Sometimes the personal is concealed by the impersonal.
And vice versa.
But now Woolrich was speaking again, calling him back.
‘I’m curious,’ Woolrich was saying. ‘If a personal vendetta against the Cades is behind what’s happening, why not kill one or all of them and be done with it?’
Parker took this in. The question had not previously entered his mind. Why not kill one of the Cades? Why go to the trouble of trying to ruin them in this way?
‘He wants the Cade family to witness its own fall,’ he said at last.
‘And also, he isn’t roaming,’ said Woolrich. ‘He’s murdering and dumping in a defined territory, and taking his victims from the same locality.’
‘Meaning?’
‘Meaning it’s a good way to get caught. The real human predators keep moving.’
‘You think he doesn’t realize that?’ said Parker.
‘He may just be stupid, but this doesn’t strike me as the work of someone entirely lacking in intelligence.’
‘Unless it’s the point.’
‘That he wants to be caught?’
‘Eventually,’ said Parker. ‘Because whatever revelation his capture brings with it will ensure that everything – the Kovas deal, the Cades, all of it – is destroyed.’
He was close now, but still the final link dangled frustratingly beyond his grasp.
The bartender announced last call.

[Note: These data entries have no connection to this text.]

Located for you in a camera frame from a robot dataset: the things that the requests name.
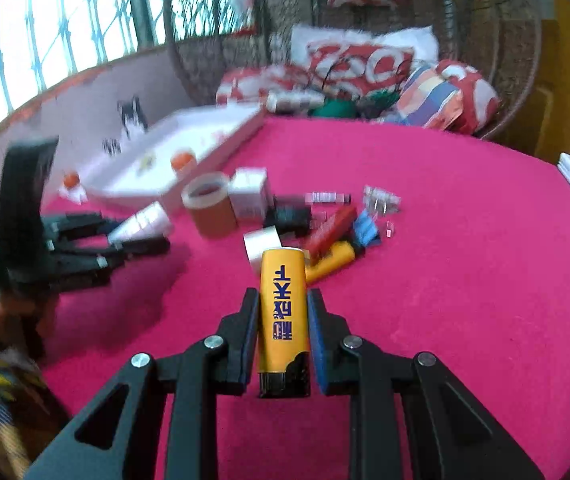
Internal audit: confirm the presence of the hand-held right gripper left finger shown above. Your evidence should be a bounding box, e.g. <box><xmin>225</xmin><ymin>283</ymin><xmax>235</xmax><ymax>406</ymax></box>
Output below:
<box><xmin>24</xmin><ymin>287</ymin><xmax>261</xmax><ymax>480</ymax></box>

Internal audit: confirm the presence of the striped orange blue cloth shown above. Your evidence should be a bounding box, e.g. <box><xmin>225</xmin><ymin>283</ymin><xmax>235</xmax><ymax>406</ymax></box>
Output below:
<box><xmin>397</xmin><ymin>65</ymin><xmax>460</xmax><ymax>128</ymax></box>

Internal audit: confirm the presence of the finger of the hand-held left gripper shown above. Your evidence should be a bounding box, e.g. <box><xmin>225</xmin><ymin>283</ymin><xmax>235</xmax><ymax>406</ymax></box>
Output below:
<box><xmin>40</xmin><ymin>211</ymin><xmax>119</xmax><ymax>242</ymax></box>
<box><xmin>50</xmin><ymin>237</ymin><xmax>172</xmax><ymax>291</ymax></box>

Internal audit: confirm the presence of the small white striped tube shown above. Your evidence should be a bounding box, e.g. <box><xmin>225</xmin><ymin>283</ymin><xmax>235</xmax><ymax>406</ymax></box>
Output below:
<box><xmin>305</xmin><ymin>191</ymin><xmax>352</xmax><ymax>204</ymax></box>

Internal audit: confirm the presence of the small white tapered container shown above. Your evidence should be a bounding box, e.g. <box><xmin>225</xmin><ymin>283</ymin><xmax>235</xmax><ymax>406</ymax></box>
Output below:
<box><xmin>108</xmin><ymin>201</ymin><xmax>173</xmax><ymax>246</ymax></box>

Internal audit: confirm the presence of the magenta tablecloth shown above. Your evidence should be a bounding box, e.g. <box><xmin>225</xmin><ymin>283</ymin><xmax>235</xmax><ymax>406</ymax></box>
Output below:
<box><xmin>40</xmin><ymin>115</ymin><xmax>570</xmax><ymax>480</ymax></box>

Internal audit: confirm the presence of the person's patterned clothing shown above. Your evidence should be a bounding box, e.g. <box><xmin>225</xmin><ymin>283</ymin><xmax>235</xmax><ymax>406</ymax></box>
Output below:
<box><xmin>0</xmin><ymin>337</ymin><xmax>72</xmax><ymax>480</ymax></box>

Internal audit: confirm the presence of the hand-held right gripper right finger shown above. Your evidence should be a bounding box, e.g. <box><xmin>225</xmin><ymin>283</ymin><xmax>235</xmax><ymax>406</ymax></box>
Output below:
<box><xmin>306</xmin><ymin>287</ymin><xmax>546</xmax><ymax>480</ymax></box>

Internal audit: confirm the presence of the pile of clear clips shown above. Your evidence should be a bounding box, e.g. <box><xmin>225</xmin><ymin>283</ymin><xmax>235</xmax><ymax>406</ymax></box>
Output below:
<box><xmin>362</xmin><ymin>185</ymin><xmax>401</xmax><ymax>212</ymax></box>

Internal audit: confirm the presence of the white pillow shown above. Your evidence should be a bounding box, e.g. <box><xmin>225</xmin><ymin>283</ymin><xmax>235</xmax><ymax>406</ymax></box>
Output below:
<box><xmin>290</xmin><ymin>24</ymin><xmax>440</xmax><ymax>68</ymax></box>

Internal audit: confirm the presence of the blue binder clip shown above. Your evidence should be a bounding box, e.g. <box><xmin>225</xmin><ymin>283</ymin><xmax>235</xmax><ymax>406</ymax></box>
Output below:
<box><xmin>352</xmin><ymin>210</ymin><xmax>382</xmax><ymax>248</ymax></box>

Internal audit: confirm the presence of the white tray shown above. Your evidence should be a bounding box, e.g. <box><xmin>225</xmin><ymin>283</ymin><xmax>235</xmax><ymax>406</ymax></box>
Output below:
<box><xmin>84</xmin><ymin>105</ymin><xmax>266</xmax><ymax>212</ymax></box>

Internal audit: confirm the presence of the small black object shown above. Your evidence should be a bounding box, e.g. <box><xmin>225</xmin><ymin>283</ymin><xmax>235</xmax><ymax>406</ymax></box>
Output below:
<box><xmin>265</xmin><ymin>195</ymin><xmax>313</xmax><ymax>237</ymax></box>

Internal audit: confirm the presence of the plain yellow lighter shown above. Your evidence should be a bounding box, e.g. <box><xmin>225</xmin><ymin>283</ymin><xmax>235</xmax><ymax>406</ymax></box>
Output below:
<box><xmin>305</xmin><ymin>240</ymin><xmax>357</xmax><ymax>283</ymax></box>

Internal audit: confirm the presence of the window with metal grille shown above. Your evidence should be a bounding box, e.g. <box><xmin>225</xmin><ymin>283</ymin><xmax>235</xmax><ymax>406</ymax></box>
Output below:
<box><xmin>0</xmin><ymin>0</ymin><xmax>261</xmax><ymax>156</ymax></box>

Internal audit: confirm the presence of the small white box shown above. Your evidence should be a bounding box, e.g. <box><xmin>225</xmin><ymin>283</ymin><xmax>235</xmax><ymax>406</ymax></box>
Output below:
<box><xmin>227</xmin><ymin>167</ymin><xmax>272</xmax><ymax>221</ymax></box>

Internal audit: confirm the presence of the yellow lighter with blue print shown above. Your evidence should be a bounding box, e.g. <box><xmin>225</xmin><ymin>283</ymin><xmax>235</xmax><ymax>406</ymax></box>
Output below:
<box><xmin>256</xmin><ymin>247</ymin><xmax>312</xmax><ymax>400</ymax></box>

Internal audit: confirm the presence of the green item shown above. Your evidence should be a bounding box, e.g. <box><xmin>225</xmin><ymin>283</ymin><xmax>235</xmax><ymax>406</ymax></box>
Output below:
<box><xmin>315</xmin><ymin>97</ymin><xmax>361</xmax><ymax>119</ymax></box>

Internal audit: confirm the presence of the white sheet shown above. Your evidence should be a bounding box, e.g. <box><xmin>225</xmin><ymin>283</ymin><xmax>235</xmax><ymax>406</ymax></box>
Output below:
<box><xmin>58</xmin><ymin>185</ymin><xmax>91</xmax><ymax>206</ymax></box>

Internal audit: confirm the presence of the black marker cube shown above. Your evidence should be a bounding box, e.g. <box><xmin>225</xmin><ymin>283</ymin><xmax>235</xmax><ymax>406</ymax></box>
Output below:
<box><xmin>118</xmin><ymin>96</ymin><xmax>147</xmax><ymax>138</ymax></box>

Woolrich lifted his bottle and weighed it in his hand, as though debating whether he would be happier were it to become full again or remain empty. In the end, he decided on the latter and dropped some bills on the table.
‘I’m done,’ he said. ‘What about this Leonard Cresil?’
‘I’d hoped that he wasn’t going to be a problem in the short term,’ said Parker, remembering the benighted truck and its occupants. ‘I may have been mistaken.’
‘Did you confront him?’
‘Yes.’
‘Of course you did. I’m surprised you didn’t slap his face with a glove and challenge him to a duel.’
‘Absent the glove, that’s close to what went down.’
‘You’re not bereft of troubles as it is. Why ask for more?’
‘Cresil was about to crowd me. I wanted space to move.’
‘If you like, we can put a foot on his neck. Cresil’s time is coming. He’s running out of road, and he knows it.’
‘No,’ said Parker, ‘I have it in hand now.’
‘If you’re certain.’ Woolrich picked up his hat and jammed it on his head.
‘Where are you staying?’ said Parker.
‘Not here. Too many people in this county are winding up dead. I’ll start heading home and find somewhere to sleep along the way. I like driving in the dark. It’s more conducive to reflection.’